What you should do »
From the line containing "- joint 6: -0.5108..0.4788" down to the line containing "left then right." in the records below, reproduce every line exactly, ends included, and omit all others.

Records supplied »

■ ■ ■ ■

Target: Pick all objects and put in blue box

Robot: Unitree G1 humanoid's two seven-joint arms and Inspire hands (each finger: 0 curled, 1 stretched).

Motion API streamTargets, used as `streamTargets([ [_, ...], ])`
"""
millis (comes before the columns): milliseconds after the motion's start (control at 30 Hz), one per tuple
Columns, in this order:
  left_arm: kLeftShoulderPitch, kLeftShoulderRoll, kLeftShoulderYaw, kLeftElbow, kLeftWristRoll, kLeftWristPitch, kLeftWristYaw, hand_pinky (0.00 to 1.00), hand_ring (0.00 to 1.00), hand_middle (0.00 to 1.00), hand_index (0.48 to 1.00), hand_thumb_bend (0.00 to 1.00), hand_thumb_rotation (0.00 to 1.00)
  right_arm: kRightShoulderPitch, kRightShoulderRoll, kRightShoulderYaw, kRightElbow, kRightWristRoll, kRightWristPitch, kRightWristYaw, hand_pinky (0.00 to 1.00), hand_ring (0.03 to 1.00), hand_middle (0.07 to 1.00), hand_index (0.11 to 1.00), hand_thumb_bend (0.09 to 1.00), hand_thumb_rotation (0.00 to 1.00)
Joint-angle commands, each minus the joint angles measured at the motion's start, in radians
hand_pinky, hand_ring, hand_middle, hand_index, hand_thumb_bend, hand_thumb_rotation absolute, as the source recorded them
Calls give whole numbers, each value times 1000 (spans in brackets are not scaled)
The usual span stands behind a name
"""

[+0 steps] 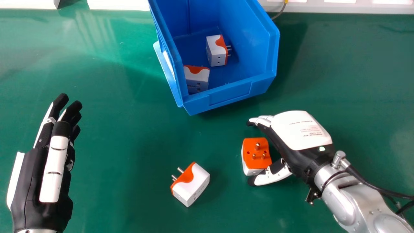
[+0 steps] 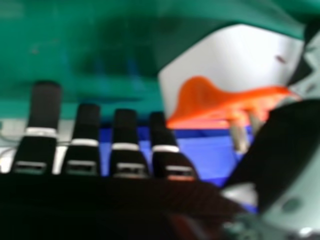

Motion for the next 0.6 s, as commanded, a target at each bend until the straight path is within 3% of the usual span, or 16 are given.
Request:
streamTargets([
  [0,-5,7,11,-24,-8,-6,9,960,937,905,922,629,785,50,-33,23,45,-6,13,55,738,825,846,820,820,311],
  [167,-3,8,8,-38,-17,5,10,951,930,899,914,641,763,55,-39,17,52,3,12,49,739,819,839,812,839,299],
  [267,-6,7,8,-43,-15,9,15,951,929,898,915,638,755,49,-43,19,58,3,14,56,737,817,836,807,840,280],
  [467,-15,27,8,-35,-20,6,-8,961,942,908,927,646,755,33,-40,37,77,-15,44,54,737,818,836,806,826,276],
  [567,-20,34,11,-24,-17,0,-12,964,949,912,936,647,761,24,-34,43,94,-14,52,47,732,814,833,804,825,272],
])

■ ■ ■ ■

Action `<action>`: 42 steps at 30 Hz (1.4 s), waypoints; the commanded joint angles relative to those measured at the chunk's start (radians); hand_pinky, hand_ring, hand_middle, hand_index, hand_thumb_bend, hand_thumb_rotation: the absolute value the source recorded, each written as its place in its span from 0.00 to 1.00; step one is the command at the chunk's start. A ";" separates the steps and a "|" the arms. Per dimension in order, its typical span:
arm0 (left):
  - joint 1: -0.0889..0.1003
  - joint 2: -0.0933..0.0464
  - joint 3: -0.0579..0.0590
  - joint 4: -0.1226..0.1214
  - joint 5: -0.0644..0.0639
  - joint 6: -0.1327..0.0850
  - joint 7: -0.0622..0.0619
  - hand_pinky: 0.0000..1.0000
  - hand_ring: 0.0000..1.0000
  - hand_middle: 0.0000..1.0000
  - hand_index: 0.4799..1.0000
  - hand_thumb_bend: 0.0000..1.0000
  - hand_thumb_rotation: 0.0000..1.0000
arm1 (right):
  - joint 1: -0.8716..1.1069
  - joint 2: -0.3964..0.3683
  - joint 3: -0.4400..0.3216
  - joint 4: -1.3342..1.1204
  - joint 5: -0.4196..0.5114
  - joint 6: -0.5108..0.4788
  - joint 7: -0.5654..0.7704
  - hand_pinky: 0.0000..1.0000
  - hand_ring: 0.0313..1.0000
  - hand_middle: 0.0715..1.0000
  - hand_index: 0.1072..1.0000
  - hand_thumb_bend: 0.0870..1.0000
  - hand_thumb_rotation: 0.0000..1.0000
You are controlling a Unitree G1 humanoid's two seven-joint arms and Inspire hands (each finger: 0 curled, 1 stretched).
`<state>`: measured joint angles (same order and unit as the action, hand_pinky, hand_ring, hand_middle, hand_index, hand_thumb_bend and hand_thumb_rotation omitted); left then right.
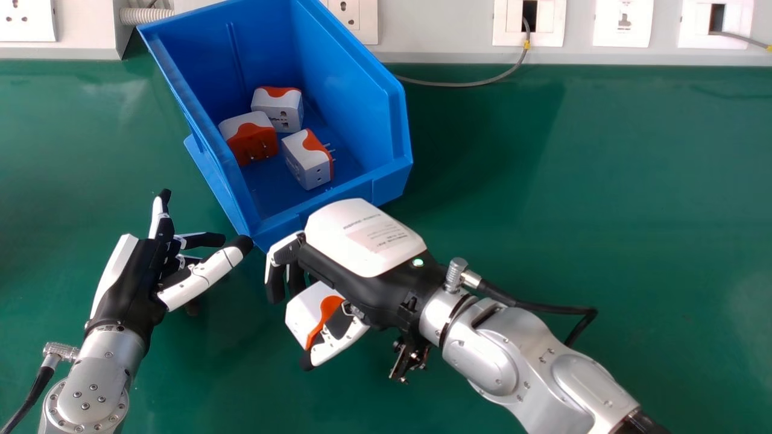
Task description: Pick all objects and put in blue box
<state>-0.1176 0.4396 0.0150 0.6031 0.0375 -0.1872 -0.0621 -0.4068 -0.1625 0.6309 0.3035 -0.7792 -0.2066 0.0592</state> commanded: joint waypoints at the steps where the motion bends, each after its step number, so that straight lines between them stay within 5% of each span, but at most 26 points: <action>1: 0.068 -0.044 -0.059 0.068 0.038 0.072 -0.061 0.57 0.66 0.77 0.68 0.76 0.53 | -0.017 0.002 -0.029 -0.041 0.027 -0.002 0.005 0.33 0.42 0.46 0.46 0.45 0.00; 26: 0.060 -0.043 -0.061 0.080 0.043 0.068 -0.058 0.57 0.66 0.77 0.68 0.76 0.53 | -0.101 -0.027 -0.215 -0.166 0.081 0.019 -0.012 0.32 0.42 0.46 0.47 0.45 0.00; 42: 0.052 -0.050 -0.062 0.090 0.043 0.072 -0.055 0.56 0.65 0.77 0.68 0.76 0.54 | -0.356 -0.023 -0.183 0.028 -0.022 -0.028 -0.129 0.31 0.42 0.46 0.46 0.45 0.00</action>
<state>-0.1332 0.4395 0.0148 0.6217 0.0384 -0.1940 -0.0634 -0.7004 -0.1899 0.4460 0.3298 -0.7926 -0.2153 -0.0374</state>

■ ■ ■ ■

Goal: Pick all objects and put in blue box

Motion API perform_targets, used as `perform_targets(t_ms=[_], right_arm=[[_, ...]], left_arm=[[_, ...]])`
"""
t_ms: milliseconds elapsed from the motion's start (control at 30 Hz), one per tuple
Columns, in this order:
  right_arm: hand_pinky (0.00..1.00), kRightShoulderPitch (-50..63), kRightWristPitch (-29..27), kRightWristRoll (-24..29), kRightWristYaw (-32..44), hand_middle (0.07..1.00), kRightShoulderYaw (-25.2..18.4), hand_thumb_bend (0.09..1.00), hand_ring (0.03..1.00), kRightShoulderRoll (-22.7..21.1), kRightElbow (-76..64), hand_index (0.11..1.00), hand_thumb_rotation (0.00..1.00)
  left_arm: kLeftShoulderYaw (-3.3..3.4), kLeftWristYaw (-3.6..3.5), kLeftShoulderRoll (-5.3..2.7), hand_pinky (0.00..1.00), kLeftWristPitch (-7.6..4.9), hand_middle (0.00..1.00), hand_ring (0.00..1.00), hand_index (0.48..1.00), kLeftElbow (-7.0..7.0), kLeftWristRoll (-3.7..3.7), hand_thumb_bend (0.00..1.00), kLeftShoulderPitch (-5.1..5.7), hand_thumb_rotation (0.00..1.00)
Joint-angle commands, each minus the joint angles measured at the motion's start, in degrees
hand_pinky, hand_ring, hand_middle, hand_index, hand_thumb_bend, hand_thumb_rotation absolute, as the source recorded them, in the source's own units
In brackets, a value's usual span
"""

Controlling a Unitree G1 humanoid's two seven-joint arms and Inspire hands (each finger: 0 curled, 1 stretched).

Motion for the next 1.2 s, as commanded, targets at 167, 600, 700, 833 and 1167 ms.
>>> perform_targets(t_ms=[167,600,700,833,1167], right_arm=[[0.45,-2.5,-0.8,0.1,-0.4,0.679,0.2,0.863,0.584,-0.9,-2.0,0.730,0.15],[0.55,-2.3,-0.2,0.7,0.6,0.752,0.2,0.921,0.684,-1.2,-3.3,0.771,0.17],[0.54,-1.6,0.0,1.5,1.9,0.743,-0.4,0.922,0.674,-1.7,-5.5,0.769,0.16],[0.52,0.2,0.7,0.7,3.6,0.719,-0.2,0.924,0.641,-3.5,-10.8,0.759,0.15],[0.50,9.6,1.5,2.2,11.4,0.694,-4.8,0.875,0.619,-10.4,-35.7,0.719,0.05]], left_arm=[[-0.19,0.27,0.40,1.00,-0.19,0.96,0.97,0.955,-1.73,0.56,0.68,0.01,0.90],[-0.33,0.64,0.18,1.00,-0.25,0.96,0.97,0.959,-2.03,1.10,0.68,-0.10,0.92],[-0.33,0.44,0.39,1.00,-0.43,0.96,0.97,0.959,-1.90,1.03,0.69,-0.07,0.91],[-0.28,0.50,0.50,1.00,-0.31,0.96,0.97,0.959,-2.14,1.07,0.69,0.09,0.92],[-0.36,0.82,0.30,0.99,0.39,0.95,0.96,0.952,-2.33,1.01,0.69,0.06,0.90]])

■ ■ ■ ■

Exercise solution »
  - joint 6: -0.5108..0.4788
  - joint 7: -0.5654..0.7704
  - hand_pinky: 0.0000..1.0000
  - hand_ring: 0.0313..1.0000
  - hand_middle: 0.0715..1.0000
  - hand_index: 0.1072..1.0000
  - hand_thumb_bend: 0.0870..1.0000
  - hand_thumb_rotation: 0.0000..1.0000
You are controlling a Unitree G1 humanoid's two seven-joint arms and Inspire hands (each finger: 0 curled, 1 stretched).
`<state>`: measured joint angles (same order and unit as the action, hand_pinky, hand_ring, hand_middle, hand_index, hand_thumb_bend and hand_thumb_rotation omitted); left then right.

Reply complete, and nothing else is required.